→ WORK TASK
Where the word "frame" shows up in the entries below, please copy the whole line.

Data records
▶
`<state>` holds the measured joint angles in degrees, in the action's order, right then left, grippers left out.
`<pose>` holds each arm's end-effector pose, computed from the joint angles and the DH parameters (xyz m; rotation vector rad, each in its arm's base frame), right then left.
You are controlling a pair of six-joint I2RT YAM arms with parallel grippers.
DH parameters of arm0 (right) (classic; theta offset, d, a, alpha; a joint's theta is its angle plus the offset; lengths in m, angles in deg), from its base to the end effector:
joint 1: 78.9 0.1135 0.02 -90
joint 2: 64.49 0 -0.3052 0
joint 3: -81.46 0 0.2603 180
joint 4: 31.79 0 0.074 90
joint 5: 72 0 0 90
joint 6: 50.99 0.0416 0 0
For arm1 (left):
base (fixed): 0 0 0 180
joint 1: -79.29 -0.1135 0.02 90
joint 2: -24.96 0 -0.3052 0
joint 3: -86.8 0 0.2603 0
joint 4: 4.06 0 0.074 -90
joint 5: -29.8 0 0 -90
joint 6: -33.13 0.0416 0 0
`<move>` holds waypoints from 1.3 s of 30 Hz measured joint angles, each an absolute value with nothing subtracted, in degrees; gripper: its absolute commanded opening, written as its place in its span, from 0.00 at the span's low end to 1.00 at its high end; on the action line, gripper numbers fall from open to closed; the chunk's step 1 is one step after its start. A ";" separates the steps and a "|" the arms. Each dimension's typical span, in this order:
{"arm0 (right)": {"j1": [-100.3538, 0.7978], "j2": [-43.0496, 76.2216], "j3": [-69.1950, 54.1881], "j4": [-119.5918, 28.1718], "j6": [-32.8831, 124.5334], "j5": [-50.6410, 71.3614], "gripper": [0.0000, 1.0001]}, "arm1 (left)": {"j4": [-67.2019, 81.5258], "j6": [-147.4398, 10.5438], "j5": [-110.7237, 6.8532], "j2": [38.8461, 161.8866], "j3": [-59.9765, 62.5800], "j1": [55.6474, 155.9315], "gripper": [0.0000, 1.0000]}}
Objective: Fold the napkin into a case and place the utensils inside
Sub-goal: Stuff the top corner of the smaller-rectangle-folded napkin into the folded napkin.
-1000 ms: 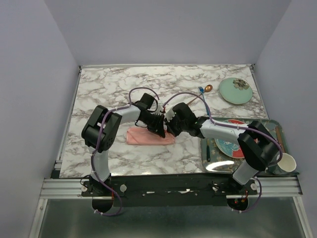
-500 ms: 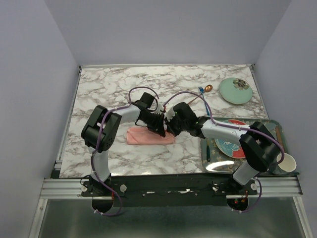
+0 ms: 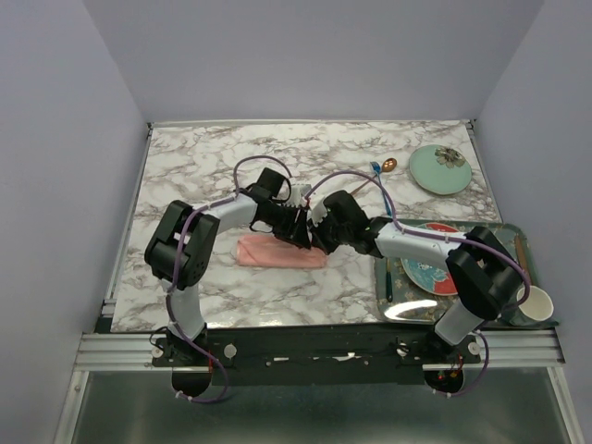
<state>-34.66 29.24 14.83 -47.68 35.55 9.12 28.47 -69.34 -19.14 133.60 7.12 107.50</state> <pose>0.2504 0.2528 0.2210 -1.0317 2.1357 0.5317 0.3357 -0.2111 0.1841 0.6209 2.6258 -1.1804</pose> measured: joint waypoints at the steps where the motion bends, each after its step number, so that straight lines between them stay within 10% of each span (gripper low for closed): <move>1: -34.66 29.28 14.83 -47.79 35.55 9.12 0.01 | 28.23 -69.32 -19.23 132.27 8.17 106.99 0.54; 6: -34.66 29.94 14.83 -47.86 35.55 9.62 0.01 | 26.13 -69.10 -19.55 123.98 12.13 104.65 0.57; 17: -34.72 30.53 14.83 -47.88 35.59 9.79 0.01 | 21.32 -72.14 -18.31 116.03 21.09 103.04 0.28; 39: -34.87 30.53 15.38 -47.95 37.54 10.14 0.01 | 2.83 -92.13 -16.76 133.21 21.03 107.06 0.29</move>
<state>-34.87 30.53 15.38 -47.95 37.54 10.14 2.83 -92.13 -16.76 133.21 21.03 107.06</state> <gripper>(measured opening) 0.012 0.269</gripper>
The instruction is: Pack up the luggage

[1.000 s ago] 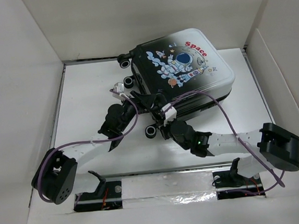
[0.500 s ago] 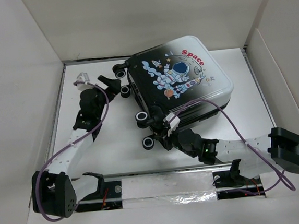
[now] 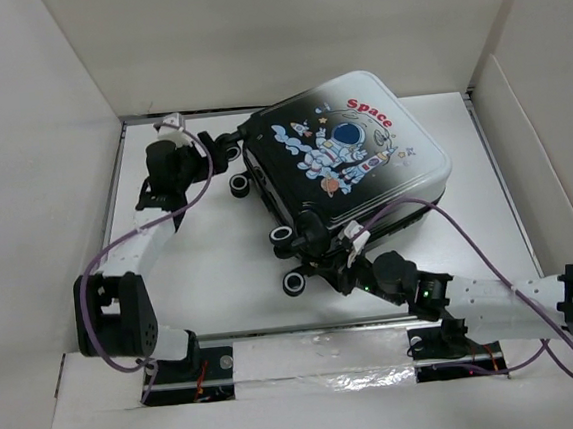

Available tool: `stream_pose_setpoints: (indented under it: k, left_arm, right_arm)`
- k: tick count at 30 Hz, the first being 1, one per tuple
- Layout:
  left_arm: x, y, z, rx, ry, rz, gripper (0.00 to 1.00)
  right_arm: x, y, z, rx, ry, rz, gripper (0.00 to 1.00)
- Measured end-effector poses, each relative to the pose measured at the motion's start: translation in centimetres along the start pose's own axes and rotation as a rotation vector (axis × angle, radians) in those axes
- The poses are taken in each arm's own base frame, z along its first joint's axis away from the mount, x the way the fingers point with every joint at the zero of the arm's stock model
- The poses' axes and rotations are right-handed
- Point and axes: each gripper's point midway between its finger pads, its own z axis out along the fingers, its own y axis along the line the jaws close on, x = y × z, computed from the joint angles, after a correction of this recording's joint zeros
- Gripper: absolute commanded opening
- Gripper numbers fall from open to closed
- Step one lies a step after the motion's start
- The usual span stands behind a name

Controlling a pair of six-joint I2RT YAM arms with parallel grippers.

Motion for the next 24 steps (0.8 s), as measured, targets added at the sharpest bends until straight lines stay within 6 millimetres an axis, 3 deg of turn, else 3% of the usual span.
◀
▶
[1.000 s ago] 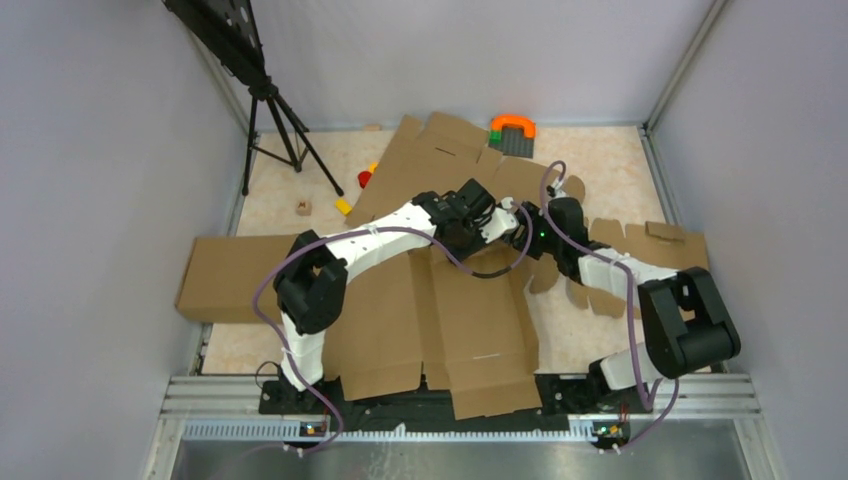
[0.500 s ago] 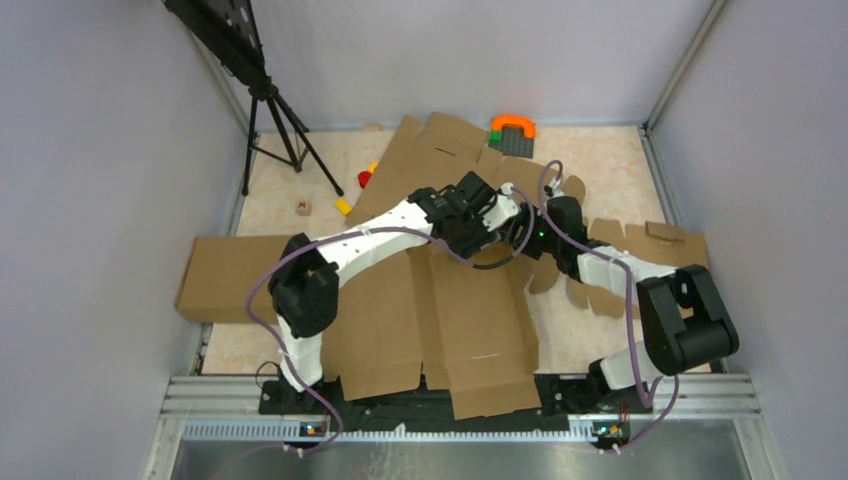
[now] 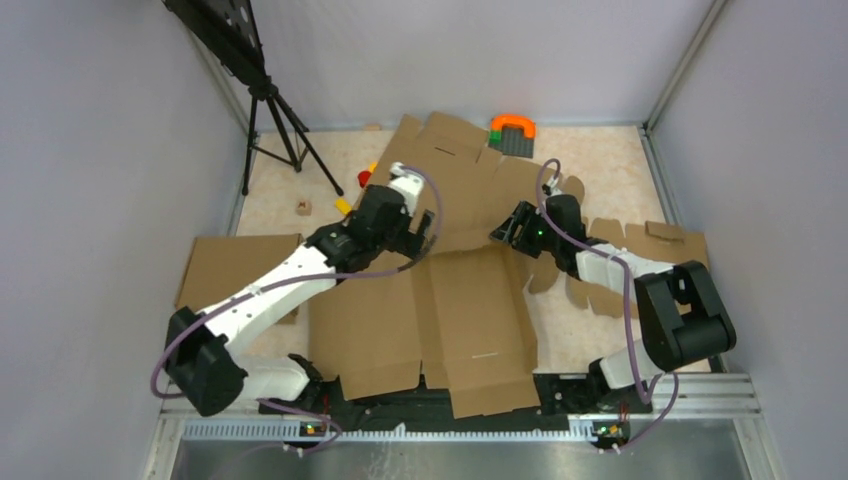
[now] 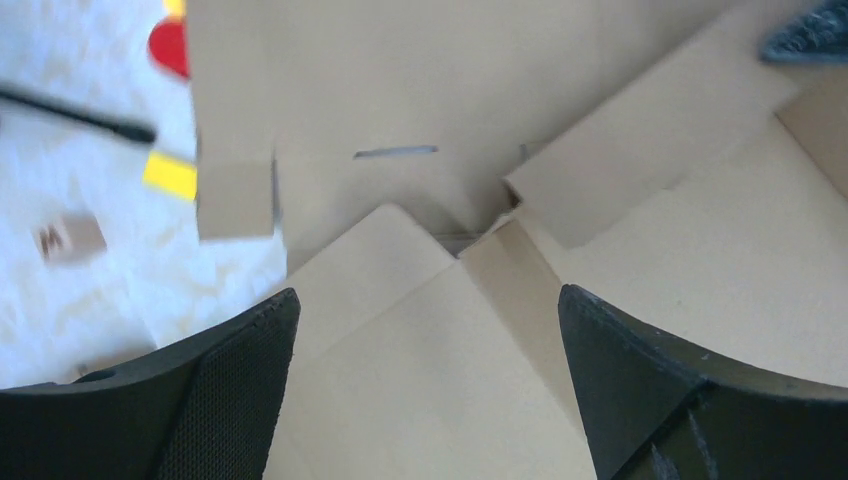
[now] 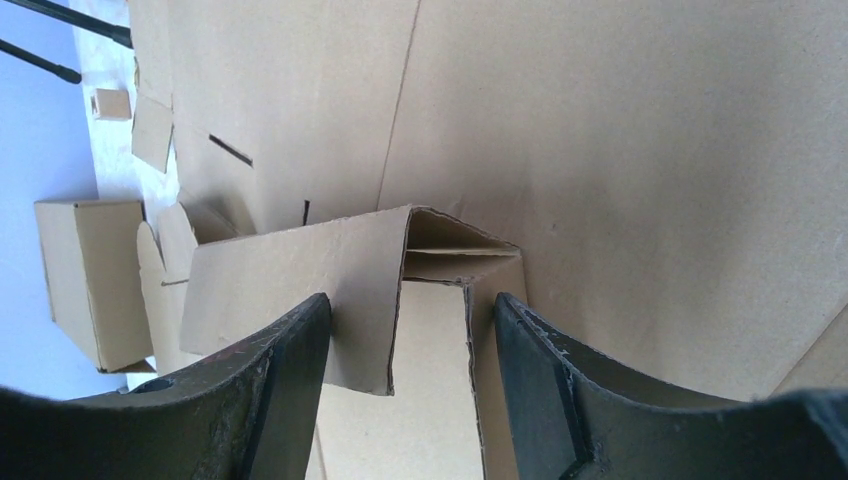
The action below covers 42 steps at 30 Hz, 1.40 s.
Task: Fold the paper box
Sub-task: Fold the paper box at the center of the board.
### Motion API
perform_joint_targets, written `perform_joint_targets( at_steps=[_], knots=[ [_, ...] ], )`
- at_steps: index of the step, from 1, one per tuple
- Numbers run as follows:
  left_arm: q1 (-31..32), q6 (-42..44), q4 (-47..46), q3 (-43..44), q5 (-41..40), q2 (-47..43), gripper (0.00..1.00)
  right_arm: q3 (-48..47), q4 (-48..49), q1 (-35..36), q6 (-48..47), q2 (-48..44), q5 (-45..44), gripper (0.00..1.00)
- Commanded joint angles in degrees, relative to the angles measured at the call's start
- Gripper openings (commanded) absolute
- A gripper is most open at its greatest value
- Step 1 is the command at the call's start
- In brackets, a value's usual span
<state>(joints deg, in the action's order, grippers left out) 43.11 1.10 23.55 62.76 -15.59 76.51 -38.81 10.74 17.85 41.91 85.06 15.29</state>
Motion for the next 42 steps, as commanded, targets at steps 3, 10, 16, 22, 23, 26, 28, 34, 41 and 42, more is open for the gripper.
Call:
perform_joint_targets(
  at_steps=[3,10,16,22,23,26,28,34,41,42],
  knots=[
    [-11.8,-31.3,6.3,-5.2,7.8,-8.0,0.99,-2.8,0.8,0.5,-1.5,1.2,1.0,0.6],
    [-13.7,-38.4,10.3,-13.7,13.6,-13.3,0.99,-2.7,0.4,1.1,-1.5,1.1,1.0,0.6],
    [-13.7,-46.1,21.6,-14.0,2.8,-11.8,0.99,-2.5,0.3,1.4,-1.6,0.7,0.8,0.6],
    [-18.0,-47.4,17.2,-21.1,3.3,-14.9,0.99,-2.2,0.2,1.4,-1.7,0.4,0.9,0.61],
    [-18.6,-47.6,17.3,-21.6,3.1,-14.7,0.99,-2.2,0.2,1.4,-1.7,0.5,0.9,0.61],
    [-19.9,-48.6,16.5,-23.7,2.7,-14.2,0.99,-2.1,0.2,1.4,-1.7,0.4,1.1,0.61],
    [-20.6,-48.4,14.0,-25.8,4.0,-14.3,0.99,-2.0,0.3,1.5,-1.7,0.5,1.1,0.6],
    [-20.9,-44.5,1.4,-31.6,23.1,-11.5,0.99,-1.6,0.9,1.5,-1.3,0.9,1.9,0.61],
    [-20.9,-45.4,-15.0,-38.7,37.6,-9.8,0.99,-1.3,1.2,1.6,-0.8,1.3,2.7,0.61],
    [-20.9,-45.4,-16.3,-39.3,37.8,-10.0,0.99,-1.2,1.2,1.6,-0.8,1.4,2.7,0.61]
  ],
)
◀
→ SOLUTION TO THIS EXERCISE
`<pose>` holds each arm's end-effector pose, computed from the joint angles and the DH parameters (xyz m; rotation vector rad, each in its arm's base frame), right then left.
- The poses are taken in each arm's own base frame, z along its first joint's axis away from the mount, x the way the fingers point with every joint at the zero of the arm's stock model

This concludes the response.